Trending Topics Low-Level Design: Sliding Window Counts, Time Decay, and Top-K Computation

A trending topics system surfaces content gaining rapid engagement — the top hashtags on Twitter, trending searches on Google, or rising products on Amazon. Core challenges: computing approximate top-K over a sliding time window with low latency, applying time decay so older engagement counts less, filtering spam and bot manipulation, and refreshing the list frequently without expensive full scans.

Core Data Model

-- Raw engagement events (write path: Kafka → Flink/Spark)
-- Not stored long-term in Postgres; processed into aggregates

-- Pre-computed trending scores (updated every 5 minutes)
CREATE TABLE TrendingItem (
    topic         TEXT NOT NULL,
    category      TEXT NOT NULL DEFAULT 'hashtag',  -- 'hashtag','search','product'
    score         NUMERIC(12,4) NOT NULL,
    velocity      NUMERIC(12,4) NOT NULL,  -- rate of change (acceleration)
    rank          INT NOT NULL,
    window_start  TIMESTAMPTZ NOT NULL,    -- e.g. "last 1 hour"
    computed_at   TIMESTAMPTZ NOT NULL DEFAULT NOW(),
    PRIMARY KEY (topic, category, window_start)
);
CREATE INDEX idx_trending_rank ON TrendingItem (category, rank) WHERE window_start = (SELECT MAX(window_start) FROM TrendingItem);

-- Sliding window counts (Redis-based, not Postgres)
-- Key: trend:{category}:{topic}:{bucket}  (1-minute buckets)
-- Value: integer count
-- TTL: 2 hours (window size + buffer)

Redis Sliding Window Counter

import time, redis
from datetime import datetime, timezone

r = redis.Redis(host='redis', decode_responses=True)

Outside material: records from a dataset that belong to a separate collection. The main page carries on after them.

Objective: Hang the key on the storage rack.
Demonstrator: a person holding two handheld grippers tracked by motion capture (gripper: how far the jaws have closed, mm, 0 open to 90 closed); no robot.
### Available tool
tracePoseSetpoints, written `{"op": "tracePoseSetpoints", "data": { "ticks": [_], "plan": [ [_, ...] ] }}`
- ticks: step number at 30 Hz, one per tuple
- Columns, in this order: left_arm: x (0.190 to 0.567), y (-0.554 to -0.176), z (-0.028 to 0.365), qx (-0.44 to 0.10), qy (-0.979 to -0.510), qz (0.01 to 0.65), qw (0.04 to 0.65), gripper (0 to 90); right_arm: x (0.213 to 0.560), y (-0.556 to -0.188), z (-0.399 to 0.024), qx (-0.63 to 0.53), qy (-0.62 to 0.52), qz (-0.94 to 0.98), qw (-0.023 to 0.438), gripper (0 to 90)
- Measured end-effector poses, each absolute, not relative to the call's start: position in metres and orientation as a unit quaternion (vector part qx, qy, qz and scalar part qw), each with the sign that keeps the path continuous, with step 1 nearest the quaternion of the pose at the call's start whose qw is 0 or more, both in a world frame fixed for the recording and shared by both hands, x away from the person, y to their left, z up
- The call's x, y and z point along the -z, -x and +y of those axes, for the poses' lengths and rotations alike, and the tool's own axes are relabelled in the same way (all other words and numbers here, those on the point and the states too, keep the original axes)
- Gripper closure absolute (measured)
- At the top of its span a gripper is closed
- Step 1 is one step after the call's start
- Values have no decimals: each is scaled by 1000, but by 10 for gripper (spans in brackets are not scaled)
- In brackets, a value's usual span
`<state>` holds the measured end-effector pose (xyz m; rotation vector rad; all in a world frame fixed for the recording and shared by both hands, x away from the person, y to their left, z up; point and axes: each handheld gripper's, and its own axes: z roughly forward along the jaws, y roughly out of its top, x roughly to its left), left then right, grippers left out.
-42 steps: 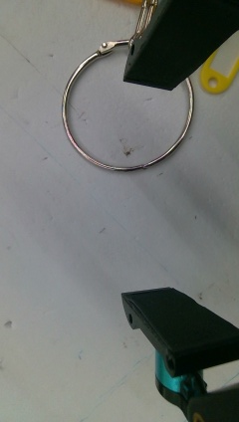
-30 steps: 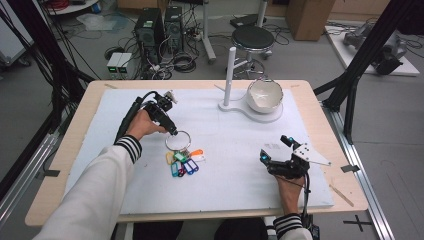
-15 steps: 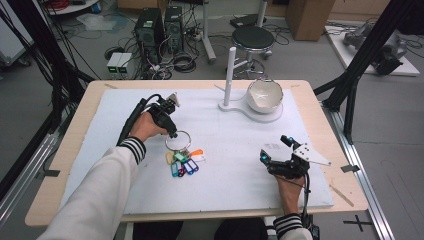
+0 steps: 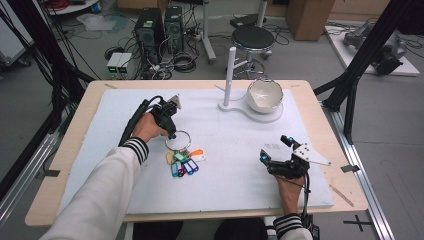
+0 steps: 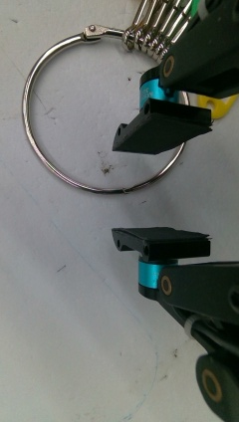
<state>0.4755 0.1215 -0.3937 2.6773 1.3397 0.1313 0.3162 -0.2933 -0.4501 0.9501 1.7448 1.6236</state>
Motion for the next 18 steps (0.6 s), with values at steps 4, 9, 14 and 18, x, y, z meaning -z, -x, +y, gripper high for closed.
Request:
{"op": "tracePoseSetpoints", "data": {
  "ticks": [4, 9, 14, 18],
  "plan": [
    [395, -477, 118, -41, -886, 458, 65, 584, 450, -316, -293, -607, -355, 651, 286, 11],
    [397, -478, 117, -35, -884, 463, 58, 620, 450, -316, -293, -607, -356, 652, 282, 11],
    [398, -479, 117, -32, -882, 467, 53, 666, 450, -316, -293, -607, -354, 652, 285, 11],
    [398, -479, 118, -30, -882, 466, 53, 698, 450, -316, -293, -607, -354, 652, 285, 11]
  ]
}}
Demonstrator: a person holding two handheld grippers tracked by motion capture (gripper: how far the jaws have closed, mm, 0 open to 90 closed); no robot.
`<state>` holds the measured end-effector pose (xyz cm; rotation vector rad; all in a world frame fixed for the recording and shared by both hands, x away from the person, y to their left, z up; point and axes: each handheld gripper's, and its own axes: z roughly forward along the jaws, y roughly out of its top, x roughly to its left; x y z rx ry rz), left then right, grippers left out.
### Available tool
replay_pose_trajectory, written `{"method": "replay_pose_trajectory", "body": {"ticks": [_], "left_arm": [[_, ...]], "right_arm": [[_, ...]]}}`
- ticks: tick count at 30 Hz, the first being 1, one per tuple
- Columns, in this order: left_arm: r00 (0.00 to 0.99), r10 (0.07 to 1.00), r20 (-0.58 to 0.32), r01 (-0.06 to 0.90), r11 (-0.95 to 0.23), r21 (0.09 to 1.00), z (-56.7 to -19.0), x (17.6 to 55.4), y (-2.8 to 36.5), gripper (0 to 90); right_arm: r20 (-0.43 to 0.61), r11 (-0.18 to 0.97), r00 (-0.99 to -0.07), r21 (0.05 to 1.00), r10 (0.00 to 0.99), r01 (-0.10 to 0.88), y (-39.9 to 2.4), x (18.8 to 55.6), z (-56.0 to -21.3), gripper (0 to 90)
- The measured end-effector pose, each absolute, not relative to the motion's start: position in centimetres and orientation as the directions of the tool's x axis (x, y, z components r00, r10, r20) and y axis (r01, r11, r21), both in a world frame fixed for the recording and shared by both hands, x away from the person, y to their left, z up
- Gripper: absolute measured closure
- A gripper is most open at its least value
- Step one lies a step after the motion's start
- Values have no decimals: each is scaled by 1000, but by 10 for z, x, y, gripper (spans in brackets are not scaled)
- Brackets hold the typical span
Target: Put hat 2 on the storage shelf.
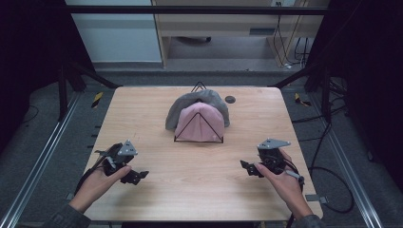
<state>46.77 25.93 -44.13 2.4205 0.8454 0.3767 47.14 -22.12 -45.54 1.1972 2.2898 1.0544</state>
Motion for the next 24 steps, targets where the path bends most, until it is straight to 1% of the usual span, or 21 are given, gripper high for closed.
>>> {"method": "replay_pose_trajectory", "body": {"ticks": [4, 10, 24], "left_arm": [[767, 638, 69, 500, -661, 560, -453, 467, 261, 50], [766, 640, 60, 513, -665, 543, -468, 467, 262, 51], [775, 629, 69, 505, -681, 530, -481, 466, 255, 52]], "right_arm": [[37, 379, -581, 724, 813, 576, -222, 471, -467, 117], [40, 389, -583, 707, 812, 591, -222, 469, -476, 118], [48, 423, -611, 678, 790, 601, -213, 468, -489, 109]]}}
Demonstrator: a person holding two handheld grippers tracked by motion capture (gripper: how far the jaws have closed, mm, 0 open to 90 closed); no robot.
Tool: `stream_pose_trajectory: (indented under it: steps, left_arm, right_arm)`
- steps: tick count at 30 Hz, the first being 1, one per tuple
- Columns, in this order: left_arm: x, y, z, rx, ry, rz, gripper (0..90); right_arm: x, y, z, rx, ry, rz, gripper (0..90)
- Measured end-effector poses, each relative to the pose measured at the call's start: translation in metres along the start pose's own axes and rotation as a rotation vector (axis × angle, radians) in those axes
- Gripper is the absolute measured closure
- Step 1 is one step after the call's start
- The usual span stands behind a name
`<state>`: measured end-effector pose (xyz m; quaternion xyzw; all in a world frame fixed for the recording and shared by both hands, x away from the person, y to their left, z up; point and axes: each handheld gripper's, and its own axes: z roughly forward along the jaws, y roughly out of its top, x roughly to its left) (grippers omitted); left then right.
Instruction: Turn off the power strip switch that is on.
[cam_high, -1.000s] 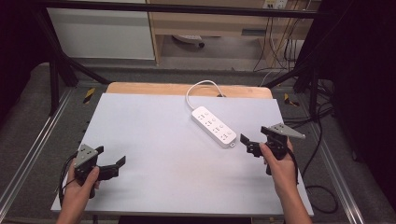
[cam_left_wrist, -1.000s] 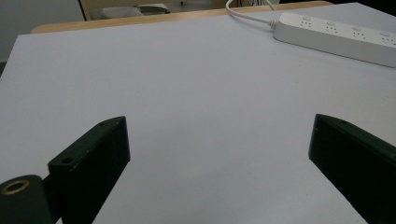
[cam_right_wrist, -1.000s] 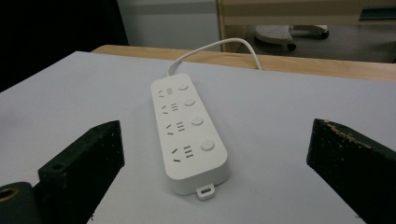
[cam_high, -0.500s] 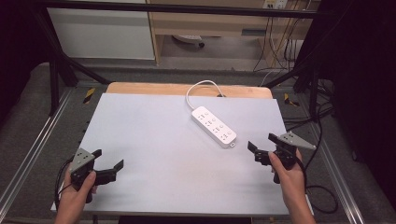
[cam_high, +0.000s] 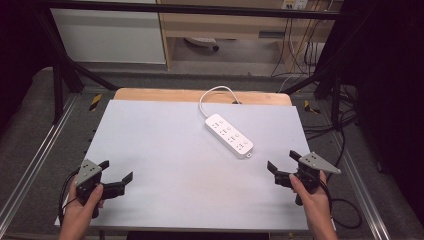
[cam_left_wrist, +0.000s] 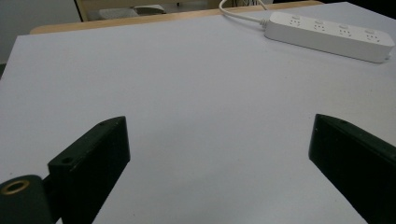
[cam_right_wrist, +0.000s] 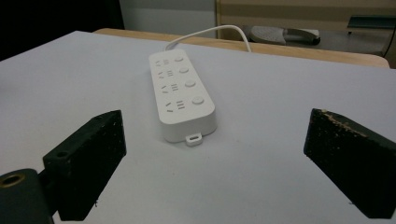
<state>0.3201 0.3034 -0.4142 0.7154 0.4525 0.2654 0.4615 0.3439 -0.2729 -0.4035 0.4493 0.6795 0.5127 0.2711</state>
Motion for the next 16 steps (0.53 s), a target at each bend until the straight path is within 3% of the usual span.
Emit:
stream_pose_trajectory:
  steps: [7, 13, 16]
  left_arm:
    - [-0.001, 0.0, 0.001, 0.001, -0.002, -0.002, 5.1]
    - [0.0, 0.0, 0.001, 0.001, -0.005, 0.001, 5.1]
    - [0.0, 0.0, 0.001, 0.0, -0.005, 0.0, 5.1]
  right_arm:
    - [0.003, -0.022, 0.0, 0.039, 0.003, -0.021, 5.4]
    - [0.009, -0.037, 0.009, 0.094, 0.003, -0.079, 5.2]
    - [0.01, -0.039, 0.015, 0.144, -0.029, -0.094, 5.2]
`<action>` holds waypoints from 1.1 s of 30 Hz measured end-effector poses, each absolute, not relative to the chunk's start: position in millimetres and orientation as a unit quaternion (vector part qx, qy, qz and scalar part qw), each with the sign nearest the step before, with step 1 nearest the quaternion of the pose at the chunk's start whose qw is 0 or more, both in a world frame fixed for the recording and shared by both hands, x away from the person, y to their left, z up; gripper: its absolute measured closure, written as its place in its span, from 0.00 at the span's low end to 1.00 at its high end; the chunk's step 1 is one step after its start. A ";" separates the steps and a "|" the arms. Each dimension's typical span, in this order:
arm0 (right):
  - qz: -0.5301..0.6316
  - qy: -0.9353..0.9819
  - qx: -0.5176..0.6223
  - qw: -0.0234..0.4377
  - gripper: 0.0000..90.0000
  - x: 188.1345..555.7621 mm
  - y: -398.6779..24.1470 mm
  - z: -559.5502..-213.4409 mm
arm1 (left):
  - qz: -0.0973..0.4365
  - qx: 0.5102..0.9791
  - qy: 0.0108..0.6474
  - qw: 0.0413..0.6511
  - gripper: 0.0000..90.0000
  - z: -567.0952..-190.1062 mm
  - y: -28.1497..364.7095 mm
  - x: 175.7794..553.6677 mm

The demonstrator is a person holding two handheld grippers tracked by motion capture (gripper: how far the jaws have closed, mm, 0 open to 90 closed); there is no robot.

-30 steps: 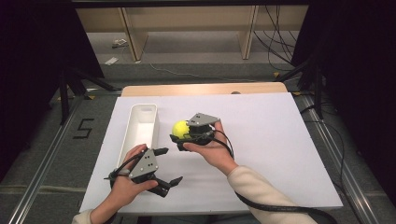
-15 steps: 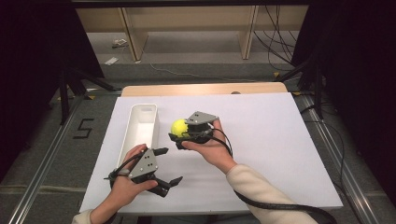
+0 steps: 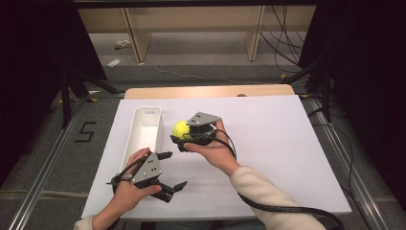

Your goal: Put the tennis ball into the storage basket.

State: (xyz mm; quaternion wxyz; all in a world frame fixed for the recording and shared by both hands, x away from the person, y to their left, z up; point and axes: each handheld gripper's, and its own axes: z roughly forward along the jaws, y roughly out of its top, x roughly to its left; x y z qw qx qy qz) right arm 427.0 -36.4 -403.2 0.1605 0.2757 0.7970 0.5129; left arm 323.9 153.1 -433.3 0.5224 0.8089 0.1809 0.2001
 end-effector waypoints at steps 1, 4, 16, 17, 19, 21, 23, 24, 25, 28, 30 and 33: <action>0.513 0.797 0.275 0.160 0.30 427.1 -36.0 -403.2 | 0.200 0.809 0.182 0.523 0.00 -433.4 153.1 323.9; 0.513 0.799 0.273 0.156 0.30 427.7 -35.1 -404.0 | 0.198 0.809 0.184 0.522 0.00 -433.7 153.0 323.7; 0.513 0.799 0.271 0.156 0.30 430.9 -32.9 -401.9 | 0.204 0.809 0.183 0.521 0.00 -433.5 153.0 324.1; 0.513 0.799 0.270 0.157 0.30 431.2 -32.4 -401.8 | 0.202 0.809 0.183 0.521 0.00 -433.5 153.0 324.0; 0.513 0.800 0.269 0.157 0.30 431.6 -31.2 -401.6 | 0.198 0.809 0.184 0.522 0.00 -433.7 152.9 323.5; 0.512 0.801 0.267 0.157 0.30 431.7 -30.3 -401.1 | 0.196 0.810 0.184 0.522 0.00 -433.8 152.7 323.2; 0.512 0.802 0.266 0.157 0.30 431.8 -29.7 -400.6 | 0.203 0.809 0.183 0.520 0.00 -433.4 153.0 323.7; 0.512 0.802 0.266 0.157 0.30 431.8 -29.5 -400.3 | 0.194 0.810 0.183 0.522 0.00 -433.9 152.4 323.0; 0.512 0.802 0.265 0.157 0.30 432.0 -29.0 -399.9 | 0.196 0.810 0.183 0.522 0.00 -433.8 152.4 323.2; 0.512 0.802 0.265 0.157 0.30 432.3 -28.2 -398.3 | 0.195 0.810 0.183 0.522 0.00 -434.0 152.3 323.2; 0.512 0.802 0.264 0.158 0.30 432.9 -27.5 -397.7 | 0.194 0.810 0.183 0.522 0.00 -434.1 152.1 323.1; 0.511 0.803 0.263 0.159 0.30 433.2 -25.6 -397.4 | 0.190 0.811 0.184 0.522 0.00 -434.3 151.8 322.6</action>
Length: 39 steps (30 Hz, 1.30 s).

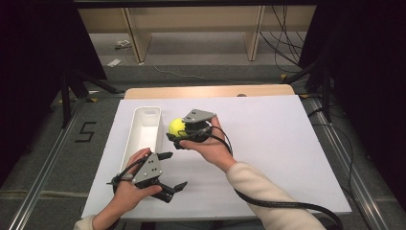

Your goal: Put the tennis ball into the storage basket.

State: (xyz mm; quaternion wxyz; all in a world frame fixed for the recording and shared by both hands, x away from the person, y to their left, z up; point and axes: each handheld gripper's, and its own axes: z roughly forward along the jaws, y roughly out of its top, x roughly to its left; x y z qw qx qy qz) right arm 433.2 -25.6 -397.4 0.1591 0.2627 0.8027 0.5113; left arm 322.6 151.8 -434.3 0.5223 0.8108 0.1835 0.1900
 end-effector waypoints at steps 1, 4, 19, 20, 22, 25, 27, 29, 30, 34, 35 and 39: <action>0.510 0.803 0.263 0.158 0.30 432.9 -24.9 -397.2 | 0.190 0.811 0.184 0.523 0.00 -434.3 151.7 322.5; 0.511 0.804 0.260 0.158 0.30 432.8 -22.9 -396.9 | 0.189 0.811 0.183 0.522 0.00 -434.4 151.7 322.3; 0.506 0.808 0.256 0.157 0.30 434.5 -15.8 -396.0 | 0.183 0.812 0.183 0.523 0.00 -434.3 151.5 321.7; 0.506 0.809 0.256 0.156 0.30 434.4 -15.0 -395.5 | 0.182 0.812 0.183 0.523 0.00 -434.2 151.6 321.7; 0.507 0.809 0.254 0.156 0.30 434.6 -12.8 -393.9 | 0.182 0.812 0.183 0.524 0.00 -434.2 151.6 321.6; 0.506 0.810 0.250 0.157 0.30 435.2 -10.1 -392.7 | 0.183 0.812 0.182 0.524 0.00 -434.1 151.6 321.5; 0.508 0.810 0.250 0.155 0.30 435.4 -7.6 -392.4 | 0.182 0.812 0.182 0.524 0.00 -434.1 151.6 321.4; 0.507 0.810 0.249 0.155 0.30 435.5 -5.5 -392.4 | 0.183 0.812 0.182 0.524 0.00 -434.2 151.6 321.5; 0.507 0.811 0.248 0.153 0.30 435.5 -4.9 -392.2 | 0.183 0.812 0.182 0.523 0.00 -434.2 151.7 321.5; 0.509 0.810 0.248 0.153 0.30 435.7 -2.5 -391.6 | 0.182 0.812 0.182 0.524 0.00 -434.1 151.8 321.4; 0.509 0.810 0.247 0.154 0.30 435.8 -2.7 -391.6 | 0.182 0.812 0.182 0.524 0.00 -434.2 151.8 321.4; 0.506 0.812 0.248 0.153 0.30 436.3 -4.3 -392.3 | 0.182 0.812 0.182 0.524 0.00 -434.5 151.2 321.2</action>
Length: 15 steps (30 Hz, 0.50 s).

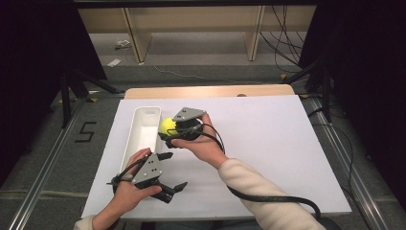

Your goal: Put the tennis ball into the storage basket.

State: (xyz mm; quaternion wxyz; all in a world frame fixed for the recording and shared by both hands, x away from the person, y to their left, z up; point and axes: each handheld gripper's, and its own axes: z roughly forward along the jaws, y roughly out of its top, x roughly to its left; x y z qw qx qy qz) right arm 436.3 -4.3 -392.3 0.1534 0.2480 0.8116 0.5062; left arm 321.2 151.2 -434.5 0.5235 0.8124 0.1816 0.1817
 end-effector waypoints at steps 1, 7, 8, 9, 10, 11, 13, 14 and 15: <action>0.506 0.812 0.248 0.154 0.30 436.4 -4.4 -392.5 | 0.182 0.813 0.181 0.523 0.00 -434.4 151.1 321.3; 0.507 0.812 0.247 0.153 0.30 437.1 -2.5 -390.7 | 0.181 0.813 0.182 0.523 0.00 -434.7 151.0 321.2; 0.507 0.812 0.247 0.153 0.30 437.1 -1.9 -390.3 | 0.180 0.813 0.182 0.523 0.00 -434.7 151.0 321.1; 0.508 0.811 0.245 0.155 0.30 437.5 -1.1 -390.2 | 0.180 0.813 0.182 0.523 0.00 -434.7 151.0 321.2; 0.508 0.811 0.246 0.154 0.30 437.1 -0.4 -389.8 | 0.180 0.813 0.181 0.523 0.00 -434.7 151.1 321.2; 0.508 0.812 0.244 0.154 0.30 437.2 0.0 -389.6 | 0.181 0.813 0.181 0.523 0.00 -434.6 151.2 321.2; 0.508 0.811 0.244 0.155 0.30 437.1 1.5 -389.9 | 0.181 0.813 0.181 0.523 0.00 -434.7 151.2 321.3; 0.508 0.812 0.244 0.155 0.30 437.3 2.0 -390.1 | 0.180 0.813 0.182 0.523 0.00 -434.7 151.1 321.2; 0.507 0.812 0.244 0.155 0.30 437.6 2.4 -390.3 | 0.180 0.813 0.181 0.523 0.00 -434.7 151.0 321.2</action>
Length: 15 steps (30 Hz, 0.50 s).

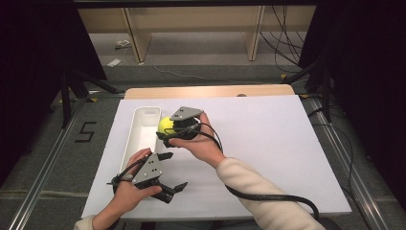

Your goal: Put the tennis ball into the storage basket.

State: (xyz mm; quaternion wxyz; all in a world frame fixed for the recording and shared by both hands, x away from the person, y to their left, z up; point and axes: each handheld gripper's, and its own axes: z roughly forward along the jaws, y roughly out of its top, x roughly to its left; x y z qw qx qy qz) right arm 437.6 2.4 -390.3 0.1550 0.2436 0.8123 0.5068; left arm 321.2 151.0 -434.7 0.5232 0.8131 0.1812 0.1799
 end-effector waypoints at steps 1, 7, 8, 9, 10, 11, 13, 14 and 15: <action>0.506 0.812 0.245 0.154 0.30 437.6 3.0 -390.4 | 0.181 0.813 0.181 0.523 0.00 -434.6 151.1 321.2; 0.507 0.812 0.246 0.155 0.30 439.4 4.6 -389.6 | 0.180 0.813 0.181 0.523 0.00 -434.8 151.0 321.2; 0.506 0.812 0.246 0.156 0.30 439.4 4.7 -389.7 | 0.180 0.813 0.181 0.523 0.00 -434.8 151.0 321.2; 0.506 0.812 0.245 0.155 0.30 439.7 4.8 -389.9 | 0.179 0.813 0.180 0.523 0.00 -434.6 151.0 321.2; 0.506 0.812 0.246 0.155 0.30 439.7 5.2 -390.2 | 0.180 0.813 0.180 0.523 0.00 -434.6 151.0 321.2; 0.506 0.812 0.246 0.154 0.30 439.9 5.3 -390.5 | 0.180 0.813 0.180 0.523 0.00 -434.6 151.0 321.2; 0.506 0.813 0.245 0.154 0.30 440.4 5.8 -390.9 | 0.180 0.813 0.180 0.523 0.00 -434.5 151.1 321.2; 0.506 0.813 0.245 0.155 0.30 440.6 6.2 -390.9 | 0.180 0.813 0.180 0.523 0.00 -434.5 151.1 321.2; 0.506 0.812 0.245 0.154 0.30 440.7 6.6 -390.8 | 0.180 0.813 0.180 0.523 0.00 -434.6 151.0 321.2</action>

WINDOW_SECONDS = 3600   # 1-hour trending window
BUCKET_SECONDS = 60     # 1-minute buckets
NUM_BUCKETS = WINDOW_SECONDS // BUCKET_SECONDS  # 60 buckets

def record_engagement(category: str, topic: str):
    """
    Increment the current time bucket for this topic.
    Uses 1-minute buckets to approximate a sliding window.
    """
    topic_normalized = topic.lower().strip().lstrip('#')
    now = int(time.time())
    bucket = (now // BUCKET_SECONDS) * BUCKET_SECONDS  # floor to bucket boundary

    key = f"trend:{category}:{topic_normalized}:{bucket}"
    r.incr(key)
    r.expire(key, WINDOW_SECONDS + BUCKET_SECONDS)  # TTL = window + one extra bucket

def get_topic_count(category: str, topic: str) -> int:
    """
    Sum all bucket counts within the sliding window.
    Approximation: uses fixed 1-minute buckets — true sliding window would require
    per-event timestamps but is 10-100x more expensive.
    """
    topic_normalized = topic.lower().strip().lstrip('#')
    now = int(time.time())
    total = 0

    pipeline = r.pipeline()
    buckets = []
    for i in range(NUM_BUCKETS):
        bucket = ((now - i * BUCKET_SECONDS) // BUCKET_SECONDS) * BUCKET_SECONDS
        key = f"trend:{category}:{topic_normalized}:{bucket}"
        pipeline.get(key)
        buckets.append(key)

    results = pipeline.execute()
    total = sum(int(v) for v in results if v)
    return total

Top-K Computation with Time Decay

def compute_trending_scores(category: str, candidate_topics: list[str]) -> list[dict]:
    """
    Score each candidate topic using Wilson score or simple decay-weighted count.
    Decay: recent engagement counts more than older engagement.
    """
    now = int(time.time())
    results = []

    for topic in candidate_topics:
        topic_normalized = topic.lower().strip().lstrip('#')
        # Fetch all bucket counts in the window
        pipeline = r.pipeline()
        bucket_counts = []
        for i in range(NUM_BUCKETS):
            bucket_start = ((now - i * BUCKET_SECONDS) // BUCKET_SECONDS) * BUCKET_SECONDS
            key = f"trend:{category}:{topic_normalized}:{bucket_start}"
            pipeline.get(key)
            bucket_counts.append((bucket_start, key))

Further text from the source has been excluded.